Cross-Entropy and KL Divergence | Svelte Hacker News

dynm 2 days ago

In the notation of this page, the entropy H(P) is best thought of as:

"The mean number of bits to encode a member of P, assuming an optimal code."

And the KL divergence KL(P,Q) is probably best thought of as:

"The mean number of WASTED bits if you encode members of P assuming that they had come from Q."

jhrmnn 2 days ago

I and clearly many other people have run into what one could only call “KL variance”, but it doesn’t seem to have an established name.

https://mathoverflow.net/questions/210469/kullback-leibler-v...

meanpp 2 days ago

After the phrase:Manipulating the logarithms, we can also get ... the formula is incorrect, since p_j have disappeared.

\[D_{KL}(P,Q)=-\sum_{j=1}^{n}\log_2 \frac{q_j}{p_j}=\sum_{j=1}^{n}\log_2 \frac{p_j}{q_j}\]

The post is just basic definitions and simple examples for cross entropy and KL divergence.

There is a section about the relation of cross entropy and maximum likelihood estimation at the end that seems not so easy to understand but implies that the limit of a estimator applied to a sample from a distribution is the KL divergence when the sample length tends to infinity.

keepamovin 2 days ago

I often wondered about an alternative but related metric called "organization"

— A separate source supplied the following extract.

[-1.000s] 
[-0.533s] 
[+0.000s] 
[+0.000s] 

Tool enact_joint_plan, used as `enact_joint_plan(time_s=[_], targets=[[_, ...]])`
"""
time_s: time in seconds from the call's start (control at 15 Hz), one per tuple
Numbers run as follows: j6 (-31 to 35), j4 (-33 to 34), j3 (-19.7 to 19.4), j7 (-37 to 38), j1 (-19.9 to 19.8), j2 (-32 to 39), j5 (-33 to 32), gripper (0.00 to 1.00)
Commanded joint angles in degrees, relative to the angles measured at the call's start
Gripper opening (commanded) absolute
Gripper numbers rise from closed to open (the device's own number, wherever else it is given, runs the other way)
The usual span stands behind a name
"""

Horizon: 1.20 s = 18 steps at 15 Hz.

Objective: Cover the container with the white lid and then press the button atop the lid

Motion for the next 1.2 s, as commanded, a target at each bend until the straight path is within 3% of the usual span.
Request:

Entropy, in some sense would seem to measure "complexity", but it's more accurately related as "surprise" I think.

It's useful but limited (for example, you can measure the "entropy" present in a string -- of keystrokes, or text -- and determine how likely it is that it's "coherent" or "intelligent" but this is fuzzy, i.e., "too much" entropy, and you are at "randomness", too little and you are at "banality"). It seems like a more precise (but still 0 - 1 bounded) metric would be possible to measure "order" or "organization". Entropy fails at this: 0 entropy does not equal "total order". Just "total boringness" (heh :))

I considered something related to some archetypal canonical compression scheme (like LZ), but didn't flesh it out. Considering again now, what about the "self similarity" of the dictionary, combined with the diversity of the dictionary?

It's more of a "two-axis" metric but surely we can find a way to corral it into 0..1.

Very self-similar, and rather diverse? Highly organized.

Low self-similarity, and highly diverse? High entropy / highly disorganized.

Low self-similarity, and low diversity? Low entropy / high banality. I.e., simplicity heh :)

High self-similarity, low diversity - organized, but "less organized" than something with more diversity.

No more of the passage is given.